I still remember the day, over 25 years ago, that I first heard Jack speak on this theme. He talked about how this life is our turn. We can use it in any way we want, because it's our turn. If we should so choose, we can spend it in pursuit of the party life, making our way through life in a drunken or drugged fog, if we want... because it's our turn.

Or, we could spend our efforts in pursuit of lust and physical pleasures. We could live our lives in the promiscuous immorality of adultery or fornication or homosexuality if we want... because it's our turn. We could make it our life goal to pursue the almighty dollar - not caring who we step on upon our way to the top, if we want - and God would let us do it... because it's our turn.

You see God has given us, for lack of a better description, a turn here on earth. He wants to find out if we will serve Him or if we will take this turn for our own selfish desires. He will let us do anything that we want during our turn, but we have to remember two things: First, God will call us to account some day. There really will be a day of reckoning and the wise man will ask himself, "What then?" The other thing that we need to know is this:

We were called to something better!

What about you? What are you doing with your turn? Do you realize the price of the ticket for your turn was the shed blood of Jesus? Perhaps, you don't know... or perhaps you just don't care, but that's okay because God will let you do whatever you want with your turn... until your turn is through.

But, for those in the pursuit of excellence and purity and holiness and joy, there is God's way. So, how about you? What will you do with your turn? 

The length of days is seventy years - or eighty, if we have the strength... Teach us to number our days aright that we may gain a heart of wisdom.   

Psalms 90:10-12, NIV (Moses)

 

What to do with a Prodigal Son

Not long after that, the younger son got together all he had, set off for a distant country and there  squandered his wealth in wild living. Luke 15:13, NIV

One of the most important yet difficult lessons that we must learn as children of God is that He does not enable sin. It's interesting to note how many people will accuse God of abandoning them at the very time they need Him most - yet nothing could be farther from the truth. If God is not with us, it is only because we left Him.

Jesus illustrates this fact in the parable of the prodigal son. In the parable the son comes to the father and asks for his inheritance. A bit bold when you think about it, seeing as how the father was not dead, but the father acquiesced to his son's request all the same. Then the prodigal son did what all prodigal sons do: He left home so he could enjoy some wild living out of the sight and control of his father.
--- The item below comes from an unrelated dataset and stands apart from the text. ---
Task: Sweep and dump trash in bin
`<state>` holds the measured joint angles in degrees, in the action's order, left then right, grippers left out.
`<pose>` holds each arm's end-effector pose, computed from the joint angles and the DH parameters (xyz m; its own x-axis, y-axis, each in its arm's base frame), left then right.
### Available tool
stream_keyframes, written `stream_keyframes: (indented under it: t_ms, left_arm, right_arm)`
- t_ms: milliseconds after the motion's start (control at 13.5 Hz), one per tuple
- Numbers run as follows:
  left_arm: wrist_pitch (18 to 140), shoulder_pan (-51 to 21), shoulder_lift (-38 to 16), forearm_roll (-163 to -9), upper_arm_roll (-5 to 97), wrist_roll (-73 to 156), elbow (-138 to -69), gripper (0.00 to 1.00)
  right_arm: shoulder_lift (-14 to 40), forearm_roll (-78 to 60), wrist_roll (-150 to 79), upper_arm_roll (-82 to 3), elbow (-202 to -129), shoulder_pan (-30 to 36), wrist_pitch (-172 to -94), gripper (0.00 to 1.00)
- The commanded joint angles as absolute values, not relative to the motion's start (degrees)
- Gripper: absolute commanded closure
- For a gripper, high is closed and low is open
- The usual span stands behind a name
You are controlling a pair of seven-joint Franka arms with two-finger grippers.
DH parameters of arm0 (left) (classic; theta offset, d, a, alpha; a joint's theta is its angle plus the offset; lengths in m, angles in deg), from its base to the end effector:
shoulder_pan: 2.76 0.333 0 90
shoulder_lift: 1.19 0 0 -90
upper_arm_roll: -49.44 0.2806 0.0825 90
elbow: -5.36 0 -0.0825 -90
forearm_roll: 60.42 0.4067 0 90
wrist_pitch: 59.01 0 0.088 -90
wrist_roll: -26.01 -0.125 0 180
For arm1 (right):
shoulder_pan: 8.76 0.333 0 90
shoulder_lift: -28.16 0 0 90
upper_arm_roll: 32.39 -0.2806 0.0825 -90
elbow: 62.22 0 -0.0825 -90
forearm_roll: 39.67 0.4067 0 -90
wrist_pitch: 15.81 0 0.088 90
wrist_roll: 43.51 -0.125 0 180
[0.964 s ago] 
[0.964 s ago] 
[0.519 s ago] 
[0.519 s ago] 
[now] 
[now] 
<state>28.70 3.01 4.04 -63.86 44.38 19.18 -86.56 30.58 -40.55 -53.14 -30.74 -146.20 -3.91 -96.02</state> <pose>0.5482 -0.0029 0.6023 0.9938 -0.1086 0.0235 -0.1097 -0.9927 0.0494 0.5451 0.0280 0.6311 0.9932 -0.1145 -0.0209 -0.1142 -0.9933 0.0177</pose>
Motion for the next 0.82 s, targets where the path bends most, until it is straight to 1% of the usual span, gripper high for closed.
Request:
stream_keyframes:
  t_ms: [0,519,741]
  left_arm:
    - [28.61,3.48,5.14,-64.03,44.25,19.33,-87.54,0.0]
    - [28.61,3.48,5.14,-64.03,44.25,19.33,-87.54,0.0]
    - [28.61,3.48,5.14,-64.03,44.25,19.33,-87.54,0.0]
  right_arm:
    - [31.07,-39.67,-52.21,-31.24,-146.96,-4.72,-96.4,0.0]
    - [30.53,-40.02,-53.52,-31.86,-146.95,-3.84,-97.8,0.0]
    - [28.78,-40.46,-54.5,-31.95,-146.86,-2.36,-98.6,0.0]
Something else took place that eventually happens to all prodigal sons - he ran out of money. Then the country he was in began to experience a famine (have you ever noticed how there always seems to be a famine in our own lives... whenever we leave God?). Then the son began to starve.
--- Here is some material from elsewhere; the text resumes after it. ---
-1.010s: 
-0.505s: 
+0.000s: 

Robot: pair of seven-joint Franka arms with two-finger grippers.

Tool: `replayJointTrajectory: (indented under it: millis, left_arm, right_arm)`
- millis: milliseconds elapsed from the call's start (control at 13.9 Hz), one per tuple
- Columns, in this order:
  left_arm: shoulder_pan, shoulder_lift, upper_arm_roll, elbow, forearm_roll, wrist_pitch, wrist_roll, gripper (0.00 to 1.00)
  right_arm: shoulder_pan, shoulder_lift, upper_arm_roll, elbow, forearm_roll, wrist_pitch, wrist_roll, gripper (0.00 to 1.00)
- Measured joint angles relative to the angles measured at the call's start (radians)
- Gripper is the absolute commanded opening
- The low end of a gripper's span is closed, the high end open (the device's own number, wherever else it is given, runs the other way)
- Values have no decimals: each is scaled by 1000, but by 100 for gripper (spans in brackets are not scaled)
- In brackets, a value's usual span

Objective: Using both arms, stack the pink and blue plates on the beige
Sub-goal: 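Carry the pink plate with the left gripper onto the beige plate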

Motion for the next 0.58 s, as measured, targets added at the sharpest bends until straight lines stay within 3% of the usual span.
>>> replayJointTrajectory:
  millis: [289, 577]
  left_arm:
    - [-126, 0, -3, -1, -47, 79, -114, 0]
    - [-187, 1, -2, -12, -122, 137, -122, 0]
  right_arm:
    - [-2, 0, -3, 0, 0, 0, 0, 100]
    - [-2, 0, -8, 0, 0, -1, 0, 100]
It is vital that we understand what the father was doing during this time. He did not go looking for the son, or wire him additional funds, nor did he in any way enable his son to continue his life of sin. But he never stopped looking for the son to come home. And the son eventually came to his senses and started back to the father - not for more money for more wild living, but to repent and ask to serve.

Here is something else that is vital for us to understand: The moment the son started back the father saw and ran to meet him because he had been watching for his son to come to his senses and to come home.

We as parents (or prodigals) can learn something from this parable. First, if our kids turn away to sin, don't rush after them to clean up their mess. Second, don't invite them back home as long as they are sinning, or they will bring their mess into your home. Third, and this is really important, never give up looking and praying for them to come back... on God's terms for they will come back to do good only if you will not allow them to come back to do evil. We can learn a lot from God, if we will just open our eyes and our hearts.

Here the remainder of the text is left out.